◆ Data provided ◆
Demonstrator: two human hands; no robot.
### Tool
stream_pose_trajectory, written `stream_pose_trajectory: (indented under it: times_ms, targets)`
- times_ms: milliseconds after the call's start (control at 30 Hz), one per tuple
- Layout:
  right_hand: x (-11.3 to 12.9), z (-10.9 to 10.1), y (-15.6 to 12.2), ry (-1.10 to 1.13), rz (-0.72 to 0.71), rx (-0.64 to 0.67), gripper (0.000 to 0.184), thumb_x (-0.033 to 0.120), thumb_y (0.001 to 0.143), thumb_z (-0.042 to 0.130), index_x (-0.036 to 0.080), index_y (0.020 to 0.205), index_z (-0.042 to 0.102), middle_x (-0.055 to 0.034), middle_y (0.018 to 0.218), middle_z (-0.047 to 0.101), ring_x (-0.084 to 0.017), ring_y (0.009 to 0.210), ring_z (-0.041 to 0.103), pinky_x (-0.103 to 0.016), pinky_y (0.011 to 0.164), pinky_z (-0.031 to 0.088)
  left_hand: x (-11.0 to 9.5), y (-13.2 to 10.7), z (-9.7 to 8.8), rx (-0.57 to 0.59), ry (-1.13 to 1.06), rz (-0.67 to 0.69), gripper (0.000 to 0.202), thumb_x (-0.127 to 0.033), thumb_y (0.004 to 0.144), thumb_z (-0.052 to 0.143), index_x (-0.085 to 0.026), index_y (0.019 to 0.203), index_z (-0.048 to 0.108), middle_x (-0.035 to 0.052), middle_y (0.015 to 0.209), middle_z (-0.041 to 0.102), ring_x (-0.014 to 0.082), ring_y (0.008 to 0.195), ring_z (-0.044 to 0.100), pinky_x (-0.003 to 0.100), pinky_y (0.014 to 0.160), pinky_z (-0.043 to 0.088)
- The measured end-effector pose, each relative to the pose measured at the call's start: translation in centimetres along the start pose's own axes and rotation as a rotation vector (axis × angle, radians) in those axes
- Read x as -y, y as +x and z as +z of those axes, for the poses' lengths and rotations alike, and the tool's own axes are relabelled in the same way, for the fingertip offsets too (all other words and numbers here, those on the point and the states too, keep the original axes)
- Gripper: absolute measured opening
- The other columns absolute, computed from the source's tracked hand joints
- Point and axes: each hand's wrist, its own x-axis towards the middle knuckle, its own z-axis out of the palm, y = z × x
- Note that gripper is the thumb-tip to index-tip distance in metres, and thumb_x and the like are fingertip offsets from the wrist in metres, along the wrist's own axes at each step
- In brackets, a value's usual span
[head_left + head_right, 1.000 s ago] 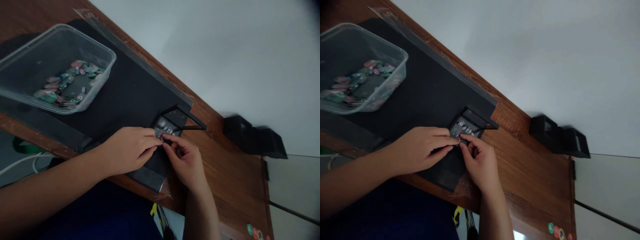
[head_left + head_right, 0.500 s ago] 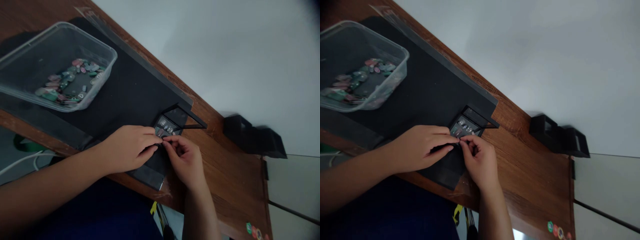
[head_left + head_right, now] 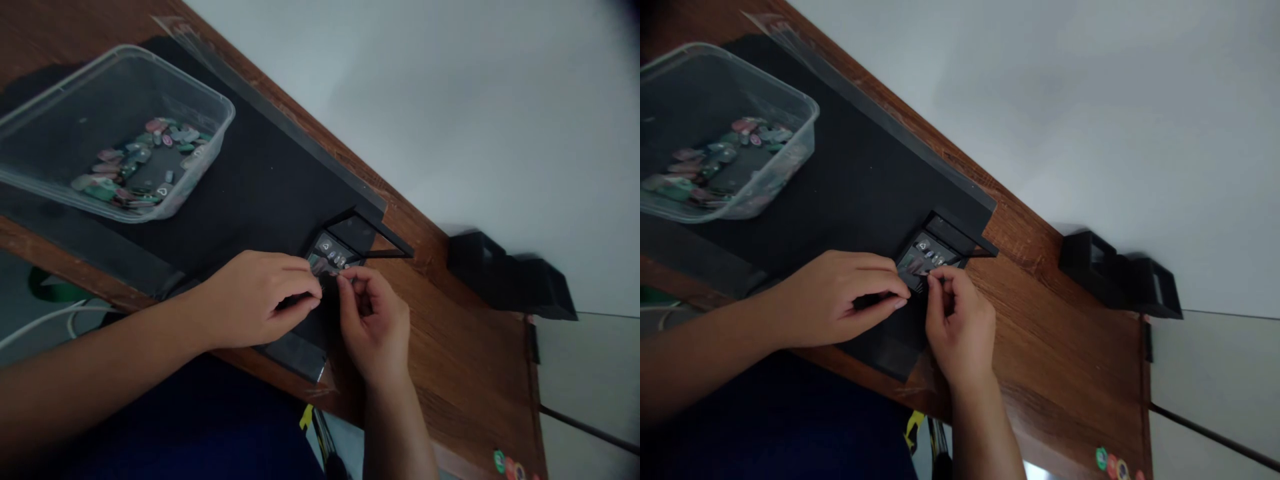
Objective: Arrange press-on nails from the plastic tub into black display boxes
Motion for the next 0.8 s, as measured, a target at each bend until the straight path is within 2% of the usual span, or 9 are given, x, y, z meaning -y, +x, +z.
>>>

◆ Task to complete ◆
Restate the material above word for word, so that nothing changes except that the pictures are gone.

◆ Expected answer ◆
Demonstrator: two human hands; no robot.
### Tool
stream_pose_trajectory, written `stream_pose_trajectory: (indented under it: times_ms, targets)`
- times_ms: milliseconds after the call's start (control at 30 Hz), one per tuple
- Layout:
  right_hand: x (-11.3 to 12.9), z (-10.9 to 10.1), y (-15.6 to 12.2), ry (-1.10 to 1.13), rz (-0.72 to 0.71), rx (-0.64 to 0.67), gripper (0.000 to 0.184), thumb_x (-0.033 to 0.120), thumb_y (0.001 to 0.143), thumb_z (-0.042 to 0.130), index_x (-0.036 to 0.080), index_y (0.020 to 0.205), index_z (-0.042 to 0.102), middle_x (-0.055 to 0.034), middle_y (0.018 to 0.218), middle_z (-0.047 to 0.101), ring_x (-0.084 to 0.017), ring_y (0.009 to 0.210), ring_z (-0.041 to 0.103), pinky_x (-0.103 to 0.016), pinky_y (0.011 to 0.164), pinky_z (-0.031 to 0.088)
  left_hand: x (-11.0 to 9.5), y (-13.2 to 10.7), z (-9.7 to 8.8), rx (-0.57 to 0.59), ry (-1.13 to 1.06), rz (-0.67 to 0.69), gripper (0.000 to 0.202), thumb_x (-0.127 to 0.033), thumb_y (0.004 to 0.144), thumb_z (-0.052 to 0.143), index_x (-0.085 to 0.026), index_y (0.019 to 0.203), index_z (-0.048 to 0.108), middle_x (-0.035 to 0.052), middle_y (0.015 to 0.209), middle_z (-0.041 to 0.102), ring_x (-0.014 to 0.082), ring_y (0.008 to 0.195), ring_z (-0.044 to 0.100), pinky_x (-0.003 to 0.100), pinky_y (0.014 to 0.160), pinky_z (-0.043 to 0.088)
- The measured end-effector pose, each relative to the pose measured at the call's start: translation in centimetres along the start pose's own axes and rotation as a rotation vector (axis × angle, radians) in those axes
- Read x as -y, y as +x and z as +z of those axes, for the poses' lengths and rotations alike, and the tool's own axes are relabelled in the same way, for the fingertip offsets too (all other words and numbers here, those on the point and the states too, keep the original axes)
- Gripper: absolute measured opening
- The other columns absolute, computed from the source's tracked hand joints
- Point and axes: each hand's wrist, its own x-axis towards the middle knuckle, its own z-axis out of the palm, y = z × x
- Note that gripper is the thumb-tip to index-tip distance in metres, and thumb_x and the like are fingertip offsets from the wrist in metres, along the wrist's own axes at each step
- In brackets, a value's usual span
[head_left + head_right, 1.000 s ago] 
[head_left + head_right, 0.500 s ago] 
[head_left + head_right, now] 
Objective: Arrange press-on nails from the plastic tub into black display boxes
Motion for the next 0.8 s, as measured, a target at each bend until the straight path is within 2% of the usual span, or 9 are given, x, y, z meaning -y, +x, +z.
>>>

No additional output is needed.